What you should do: Return the data below exactly, but only from the line containing "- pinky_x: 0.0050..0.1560" through the line containing "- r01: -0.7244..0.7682", with both of those lines included.

Data Block Start

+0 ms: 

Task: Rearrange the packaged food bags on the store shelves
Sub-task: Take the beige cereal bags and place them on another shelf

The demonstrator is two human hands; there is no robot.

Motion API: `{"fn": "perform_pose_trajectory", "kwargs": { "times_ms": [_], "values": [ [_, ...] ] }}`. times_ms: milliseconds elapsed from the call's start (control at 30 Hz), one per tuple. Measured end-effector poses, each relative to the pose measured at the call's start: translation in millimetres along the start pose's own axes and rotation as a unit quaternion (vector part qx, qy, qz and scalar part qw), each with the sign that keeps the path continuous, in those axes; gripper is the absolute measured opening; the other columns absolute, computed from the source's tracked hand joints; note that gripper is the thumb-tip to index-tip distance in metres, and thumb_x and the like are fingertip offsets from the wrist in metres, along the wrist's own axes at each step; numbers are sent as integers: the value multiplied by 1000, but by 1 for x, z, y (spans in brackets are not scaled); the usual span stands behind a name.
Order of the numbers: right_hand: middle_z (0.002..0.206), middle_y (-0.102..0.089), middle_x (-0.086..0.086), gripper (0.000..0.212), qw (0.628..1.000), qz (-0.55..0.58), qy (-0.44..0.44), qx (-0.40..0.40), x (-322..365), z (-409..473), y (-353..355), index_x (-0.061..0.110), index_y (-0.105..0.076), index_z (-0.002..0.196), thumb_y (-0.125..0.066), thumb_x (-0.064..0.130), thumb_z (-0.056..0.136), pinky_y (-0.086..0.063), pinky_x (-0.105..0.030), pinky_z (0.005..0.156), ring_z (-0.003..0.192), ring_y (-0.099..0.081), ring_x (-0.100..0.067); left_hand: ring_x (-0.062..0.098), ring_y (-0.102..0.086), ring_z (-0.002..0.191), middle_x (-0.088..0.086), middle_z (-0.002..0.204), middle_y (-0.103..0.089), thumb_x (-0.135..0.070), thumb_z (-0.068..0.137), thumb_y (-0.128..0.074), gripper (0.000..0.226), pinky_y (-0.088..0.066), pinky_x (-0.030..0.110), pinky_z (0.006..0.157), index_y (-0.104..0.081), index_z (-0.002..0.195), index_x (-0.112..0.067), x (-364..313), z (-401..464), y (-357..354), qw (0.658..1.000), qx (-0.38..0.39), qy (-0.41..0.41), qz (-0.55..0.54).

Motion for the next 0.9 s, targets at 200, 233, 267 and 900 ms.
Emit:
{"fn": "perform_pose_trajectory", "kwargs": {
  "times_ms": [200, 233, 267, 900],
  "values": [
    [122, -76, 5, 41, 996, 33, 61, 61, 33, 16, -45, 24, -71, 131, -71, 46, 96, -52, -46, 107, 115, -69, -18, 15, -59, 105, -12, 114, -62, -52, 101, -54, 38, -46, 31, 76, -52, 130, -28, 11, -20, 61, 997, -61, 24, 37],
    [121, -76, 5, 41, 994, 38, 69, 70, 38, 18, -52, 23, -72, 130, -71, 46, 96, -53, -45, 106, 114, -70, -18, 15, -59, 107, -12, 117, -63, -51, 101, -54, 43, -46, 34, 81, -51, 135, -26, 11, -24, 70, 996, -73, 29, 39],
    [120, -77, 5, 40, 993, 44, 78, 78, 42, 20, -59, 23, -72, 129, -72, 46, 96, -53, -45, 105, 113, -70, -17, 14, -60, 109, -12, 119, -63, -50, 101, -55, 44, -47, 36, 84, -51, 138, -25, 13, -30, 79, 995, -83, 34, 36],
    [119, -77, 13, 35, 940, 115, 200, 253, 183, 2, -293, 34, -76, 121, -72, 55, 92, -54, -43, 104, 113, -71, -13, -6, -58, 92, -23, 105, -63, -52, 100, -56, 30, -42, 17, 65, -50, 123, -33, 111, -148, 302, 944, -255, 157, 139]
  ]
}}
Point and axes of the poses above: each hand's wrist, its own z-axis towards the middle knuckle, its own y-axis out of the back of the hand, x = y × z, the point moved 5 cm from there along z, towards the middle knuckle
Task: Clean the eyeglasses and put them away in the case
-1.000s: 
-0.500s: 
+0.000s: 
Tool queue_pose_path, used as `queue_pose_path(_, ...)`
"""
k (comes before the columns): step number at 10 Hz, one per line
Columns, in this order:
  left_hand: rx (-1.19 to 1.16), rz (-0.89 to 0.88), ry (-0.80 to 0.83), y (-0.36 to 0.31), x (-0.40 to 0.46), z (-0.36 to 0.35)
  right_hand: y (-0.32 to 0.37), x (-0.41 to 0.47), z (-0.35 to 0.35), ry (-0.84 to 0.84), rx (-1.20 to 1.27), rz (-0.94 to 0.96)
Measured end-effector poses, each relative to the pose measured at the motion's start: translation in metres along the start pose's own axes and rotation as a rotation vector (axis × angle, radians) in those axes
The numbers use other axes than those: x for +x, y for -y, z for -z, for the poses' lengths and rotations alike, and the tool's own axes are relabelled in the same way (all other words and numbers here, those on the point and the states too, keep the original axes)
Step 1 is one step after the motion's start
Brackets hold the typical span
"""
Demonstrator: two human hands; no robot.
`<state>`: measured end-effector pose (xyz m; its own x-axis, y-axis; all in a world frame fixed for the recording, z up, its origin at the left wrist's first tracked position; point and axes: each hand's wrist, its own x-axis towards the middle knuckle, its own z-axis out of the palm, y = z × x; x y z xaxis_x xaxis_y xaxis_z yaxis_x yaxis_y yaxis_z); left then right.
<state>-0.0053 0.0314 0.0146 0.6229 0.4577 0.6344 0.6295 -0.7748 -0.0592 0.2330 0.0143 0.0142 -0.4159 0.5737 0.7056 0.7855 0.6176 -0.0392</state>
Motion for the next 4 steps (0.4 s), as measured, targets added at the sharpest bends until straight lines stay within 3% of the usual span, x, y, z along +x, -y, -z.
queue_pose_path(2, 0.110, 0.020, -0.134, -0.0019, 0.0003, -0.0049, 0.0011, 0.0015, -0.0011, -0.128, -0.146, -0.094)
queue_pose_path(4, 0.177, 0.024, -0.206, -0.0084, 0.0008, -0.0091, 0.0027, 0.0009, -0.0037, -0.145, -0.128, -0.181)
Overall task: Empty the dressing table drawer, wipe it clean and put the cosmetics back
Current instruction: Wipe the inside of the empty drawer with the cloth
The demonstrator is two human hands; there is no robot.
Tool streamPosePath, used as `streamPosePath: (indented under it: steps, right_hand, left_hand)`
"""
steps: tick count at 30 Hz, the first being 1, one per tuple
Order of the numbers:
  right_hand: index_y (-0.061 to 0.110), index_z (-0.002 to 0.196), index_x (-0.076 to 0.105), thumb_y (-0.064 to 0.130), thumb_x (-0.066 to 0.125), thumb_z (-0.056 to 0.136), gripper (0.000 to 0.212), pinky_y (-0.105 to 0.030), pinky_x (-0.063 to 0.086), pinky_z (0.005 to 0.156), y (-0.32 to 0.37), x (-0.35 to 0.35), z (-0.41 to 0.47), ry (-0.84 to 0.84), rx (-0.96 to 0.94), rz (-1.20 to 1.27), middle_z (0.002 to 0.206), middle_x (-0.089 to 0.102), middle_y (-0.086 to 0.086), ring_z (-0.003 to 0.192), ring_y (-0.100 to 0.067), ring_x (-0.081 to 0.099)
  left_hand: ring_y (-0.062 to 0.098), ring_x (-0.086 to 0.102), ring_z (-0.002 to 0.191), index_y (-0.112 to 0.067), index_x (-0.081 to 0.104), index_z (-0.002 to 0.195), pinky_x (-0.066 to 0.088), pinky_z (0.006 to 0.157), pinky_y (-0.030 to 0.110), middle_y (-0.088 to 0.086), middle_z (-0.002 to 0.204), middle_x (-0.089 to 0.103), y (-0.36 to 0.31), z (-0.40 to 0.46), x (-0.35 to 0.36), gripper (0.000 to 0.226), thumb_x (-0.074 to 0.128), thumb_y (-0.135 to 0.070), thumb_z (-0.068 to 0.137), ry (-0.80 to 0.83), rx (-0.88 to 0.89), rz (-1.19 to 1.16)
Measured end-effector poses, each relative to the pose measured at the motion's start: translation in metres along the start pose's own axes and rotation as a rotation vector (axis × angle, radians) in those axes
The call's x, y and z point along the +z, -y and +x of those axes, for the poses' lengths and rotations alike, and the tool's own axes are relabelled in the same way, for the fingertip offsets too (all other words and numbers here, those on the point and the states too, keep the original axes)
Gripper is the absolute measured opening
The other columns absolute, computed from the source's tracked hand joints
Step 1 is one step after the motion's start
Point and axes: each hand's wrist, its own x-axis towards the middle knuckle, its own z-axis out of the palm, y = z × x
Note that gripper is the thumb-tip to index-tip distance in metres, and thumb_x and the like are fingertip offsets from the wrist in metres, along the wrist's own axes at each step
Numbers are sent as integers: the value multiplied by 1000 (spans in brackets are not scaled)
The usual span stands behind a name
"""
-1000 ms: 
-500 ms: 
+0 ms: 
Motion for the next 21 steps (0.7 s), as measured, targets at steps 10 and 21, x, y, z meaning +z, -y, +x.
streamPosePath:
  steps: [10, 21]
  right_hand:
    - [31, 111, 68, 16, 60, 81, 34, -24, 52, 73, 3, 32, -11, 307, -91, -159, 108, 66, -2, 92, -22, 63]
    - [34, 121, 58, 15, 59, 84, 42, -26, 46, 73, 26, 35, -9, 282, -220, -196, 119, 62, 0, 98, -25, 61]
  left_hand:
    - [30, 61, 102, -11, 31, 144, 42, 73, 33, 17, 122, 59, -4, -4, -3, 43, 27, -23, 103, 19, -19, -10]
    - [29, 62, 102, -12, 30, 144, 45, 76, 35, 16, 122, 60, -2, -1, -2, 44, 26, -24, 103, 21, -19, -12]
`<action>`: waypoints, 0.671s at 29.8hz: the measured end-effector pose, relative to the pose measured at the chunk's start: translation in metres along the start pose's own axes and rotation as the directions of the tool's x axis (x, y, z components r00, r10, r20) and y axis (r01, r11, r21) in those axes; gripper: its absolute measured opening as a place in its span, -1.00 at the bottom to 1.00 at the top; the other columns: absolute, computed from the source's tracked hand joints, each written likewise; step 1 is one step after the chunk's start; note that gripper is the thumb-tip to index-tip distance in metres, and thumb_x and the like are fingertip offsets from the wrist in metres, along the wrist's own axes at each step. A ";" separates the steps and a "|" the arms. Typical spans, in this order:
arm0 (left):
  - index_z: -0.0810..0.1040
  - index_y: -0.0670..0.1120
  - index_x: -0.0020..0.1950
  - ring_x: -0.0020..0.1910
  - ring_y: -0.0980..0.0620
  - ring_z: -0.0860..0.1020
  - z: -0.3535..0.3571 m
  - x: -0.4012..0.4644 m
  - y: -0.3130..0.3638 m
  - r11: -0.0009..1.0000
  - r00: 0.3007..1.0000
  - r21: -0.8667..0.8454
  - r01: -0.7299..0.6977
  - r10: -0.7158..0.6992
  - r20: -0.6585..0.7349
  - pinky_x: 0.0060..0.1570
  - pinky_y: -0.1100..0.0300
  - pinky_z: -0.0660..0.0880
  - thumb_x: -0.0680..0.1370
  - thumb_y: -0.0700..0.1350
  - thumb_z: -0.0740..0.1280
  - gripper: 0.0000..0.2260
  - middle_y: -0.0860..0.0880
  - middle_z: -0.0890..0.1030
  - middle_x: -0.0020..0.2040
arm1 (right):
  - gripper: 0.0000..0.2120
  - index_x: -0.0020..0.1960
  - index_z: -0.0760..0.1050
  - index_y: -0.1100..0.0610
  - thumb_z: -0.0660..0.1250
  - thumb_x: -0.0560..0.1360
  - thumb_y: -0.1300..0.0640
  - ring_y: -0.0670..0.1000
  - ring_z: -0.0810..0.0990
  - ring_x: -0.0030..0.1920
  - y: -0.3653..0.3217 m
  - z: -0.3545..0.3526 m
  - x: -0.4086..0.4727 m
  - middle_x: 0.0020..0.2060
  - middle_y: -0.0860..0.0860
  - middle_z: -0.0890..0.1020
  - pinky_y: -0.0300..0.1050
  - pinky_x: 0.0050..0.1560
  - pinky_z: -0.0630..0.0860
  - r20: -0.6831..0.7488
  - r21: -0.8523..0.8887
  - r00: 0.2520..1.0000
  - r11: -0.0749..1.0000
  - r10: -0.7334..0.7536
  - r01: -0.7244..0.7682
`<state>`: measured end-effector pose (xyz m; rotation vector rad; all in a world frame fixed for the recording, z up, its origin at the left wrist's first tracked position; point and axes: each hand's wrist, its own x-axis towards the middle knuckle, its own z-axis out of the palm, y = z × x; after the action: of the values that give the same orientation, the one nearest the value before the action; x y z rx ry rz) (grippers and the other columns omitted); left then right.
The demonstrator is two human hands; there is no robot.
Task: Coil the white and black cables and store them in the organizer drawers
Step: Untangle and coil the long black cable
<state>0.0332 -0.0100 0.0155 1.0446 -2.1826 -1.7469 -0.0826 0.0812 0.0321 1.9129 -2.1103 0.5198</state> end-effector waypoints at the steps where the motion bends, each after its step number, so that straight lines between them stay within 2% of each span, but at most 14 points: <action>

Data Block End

Worked solution:
  - pinky_x: 0.0050..0.1560
  - pinky_z: -0.0630..0.0860
  - r20: -0.6831..0.7488
  - r21: -0.8523..0.8887
  - r00: 0.2520..1.0000
  - r11: -0.0749..1.0000
  - r10: -0.7334..0.7536
  - r01: -0.7244..0.7682

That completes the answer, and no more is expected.